:: Work item ::
Please reproduce all of the data below exactly, leaving each picture out.

####

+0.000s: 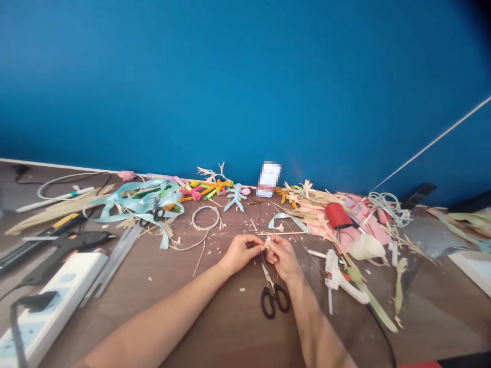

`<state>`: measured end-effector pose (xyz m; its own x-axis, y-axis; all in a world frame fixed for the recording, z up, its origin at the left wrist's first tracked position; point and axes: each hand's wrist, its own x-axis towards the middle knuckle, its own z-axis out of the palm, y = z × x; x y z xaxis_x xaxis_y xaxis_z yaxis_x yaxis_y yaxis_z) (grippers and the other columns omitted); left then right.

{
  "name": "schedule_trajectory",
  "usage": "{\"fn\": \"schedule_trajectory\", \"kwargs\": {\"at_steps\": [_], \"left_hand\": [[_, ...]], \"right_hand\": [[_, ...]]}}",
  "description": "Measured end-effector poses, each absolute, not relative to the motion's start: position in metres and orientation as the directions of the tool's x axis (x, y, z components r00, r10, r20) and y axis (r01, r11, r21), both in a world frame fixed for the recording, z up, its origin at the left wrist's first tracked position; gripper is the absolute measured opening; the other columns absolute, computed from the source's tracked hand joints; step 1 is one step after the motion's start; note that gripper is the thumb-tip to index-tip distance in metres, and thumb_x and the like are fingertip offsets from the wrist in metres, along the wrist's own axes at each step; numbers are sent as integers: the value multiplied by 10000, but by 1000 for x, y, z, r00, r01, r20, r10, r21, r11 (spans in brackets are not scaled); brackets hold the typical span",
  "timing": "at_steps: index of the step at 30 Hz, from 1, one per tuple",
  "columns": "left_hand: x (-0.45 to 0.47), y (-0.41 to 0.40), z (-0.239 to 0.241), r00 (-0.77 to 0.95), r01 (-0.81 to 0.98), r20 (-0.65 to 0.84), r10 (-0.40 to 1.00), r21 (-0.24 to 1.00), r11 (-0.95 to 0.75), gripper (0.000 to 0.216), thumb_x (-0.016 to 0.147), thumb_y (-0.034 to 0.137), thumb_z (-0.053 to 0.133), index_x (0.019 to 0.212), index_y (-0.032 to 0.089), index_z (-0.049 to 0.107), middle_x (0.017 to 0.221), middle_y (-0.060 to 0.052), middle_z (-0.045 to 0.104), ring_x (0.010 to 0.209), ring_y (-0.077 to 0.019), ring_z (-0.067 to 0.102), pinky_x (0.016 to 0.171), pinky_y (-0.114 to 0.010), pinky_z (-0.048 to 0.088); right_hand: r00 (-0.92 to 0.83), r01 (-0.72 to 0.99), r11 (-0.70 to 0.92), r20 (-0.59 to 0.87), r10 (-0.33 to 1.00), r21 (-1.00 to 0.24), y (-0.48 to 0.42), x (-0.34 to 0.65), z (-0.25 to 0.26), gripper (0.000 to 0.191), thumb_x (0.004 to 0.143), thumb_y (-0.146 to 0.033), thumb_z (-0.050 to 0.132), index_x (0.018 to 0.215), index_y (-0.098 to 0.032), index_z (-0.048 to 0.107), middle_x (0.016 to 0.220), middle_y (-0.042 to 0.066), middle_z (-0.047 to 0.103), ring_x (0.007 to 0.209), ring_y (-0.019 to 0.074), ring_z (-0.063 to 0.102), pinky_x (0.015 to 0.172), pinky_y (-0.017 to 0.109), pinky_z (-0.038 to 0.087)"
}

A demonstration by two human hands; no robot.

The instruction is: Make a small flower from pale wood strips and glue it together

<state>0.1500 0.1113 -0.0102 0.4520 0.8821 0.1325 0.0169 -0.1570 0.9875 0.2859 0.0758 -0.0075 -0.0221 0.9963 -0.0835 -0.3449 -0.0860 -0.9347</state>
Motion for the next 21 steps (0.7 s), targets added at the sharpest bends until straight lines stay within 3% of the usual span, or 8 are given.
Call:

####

:: Answer to this task ::
+0.000s: 

`<state>`: measured end-effector pose (xyz m; its own x-axis, y-axis; all in a world frame fixed for the recording, z up, its origin at the left wrist's first tracked position; point and axes: each hand's wrist, its own x-axis towards the middle knuckle, its own z-axis out of the palm, y = z × x; x y z xaxis_x xaxis_y xaxis_z yaxis_x yaxis_y yaxis_z) (grippers and the other columns omitted); left then right.

{
  "name": "schedule_trajectory",
  "usage": "{\"fn\": \"schedule_trajectory\", \"kwargs\": {\"at_steps\": [_], \"left_hand\": [[_, ...]], \"right_hand\": [[_, ...]]}}",
  "description": "Measured end-effector poses, each absolute, not relative to the motion's start: position in metres and orientation as the directions of the tool's x axis (x, y, z components r00, r10, r20) and y axis (r01, r11, r21), both in a world frame fixed for the recording, z up, its origin at the left wrist's first tracked position; gripper is the absolute measured opening; the other columns absolute, computed from the source's tracked hand joints; step 1 is one step after the motion's start; note that gripper is the thumb-tip to index-tip distance in metres, and thumb_x and the like are fingertip offsets from the wrist in metres, along the wrist's own axes at each step; numbers are sent as integers: the value multiplied by 10000, but by 1000 for x, y, z, r00, r01, r20, r10, r21, r11 (spans in brackets are not scaled); brackets hold the typical span",
  "timing": "at_steps: index of the step at 30 Hz, from 1, one per tuple",
  "columns": "left_hand: x (-0.45 to 0.47), y (-0.41 to 0.40), z (-0.239 to 0.241), r00 (-0.77 to 0.95), r01 (-0.81 to 0.98), r20 (-0.65 to 0.84), r10 (-0.40 to 1.00), r21 (-0.24 to 1.00), r11 (-0.95 to 0.75), gripper (0.000 to 0.216), thumb_x (-0.016 to 0.147), thumb_y (-0.034 to 0.137), thumb_z (-0.053 to 0.133), index_x (0.019 to 0.212), index_y (-0.032 to 0.089), index_z (-0.049 to 0.107), middle_x (0.017 to 0.221), middle_y (-0.060 to 0.052), middle_z (-0.045 to 0.104), ring_x (0.010 to 0.209), ring_y (-0.077 to 0.019), ring_z (-0.067 to 0.102), pinky_x (0.016 to 0.171), pinky_y (-0.114 to 0.010), pinky_z (-0.048 to 0.088); right_hand: r00 (-0.92 to 0.83), r01 (-0.72 to 0.99), r11 (-0.70 to 0.92), r20 (-0.59 to 0.87), r10 (-0.33 to 1.00), r21 (-1.00 to 0.24), y (-0.48 to 0.42), x (-0.34 to 0.65), z (-0.25 to 0.26), gripper (0.000 to 0.191), thumb_x (0.004 to 0.143), thumb_y (-0.146 to 0.033), thumb_z (-0.050 to 0.132), index_x (0.018 to 0.215), index_y (-0.098 to 0.032), index_z (-0.048 to 0.107), middle_x (0.016 to 0.220), middle_y (-0.042 to 0.066), middle_z (-0.047 to 0.103), ring_x (0.007 to 0.209), ring_y (-0.019 to 0.074), ring_z (-0.063 to 0.102), pinky_x (0.015 to 0.172), pinky_y (-0.017 to 0.109), pinky_z (-0.038 to 0.087)"
}

A demonstration by two human hands; no robot.

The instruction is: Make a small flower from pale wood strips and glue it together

<state>0.1500 0.1113 -0.0102 0.4520 0.8821 0.1325 0.0169 -0.1570 0.9875 0.2859 0.0758 -0.0075 -0.0221 0.9963 -0.0835 -0.3449 -0.0860 -0.9347</state>
Motion for the next 21 steps (0.7 s), targets added at the sharpest bends until straight lines stay within 3% of the usual span, or 8 are given.
Call:

A complete answer has now been given.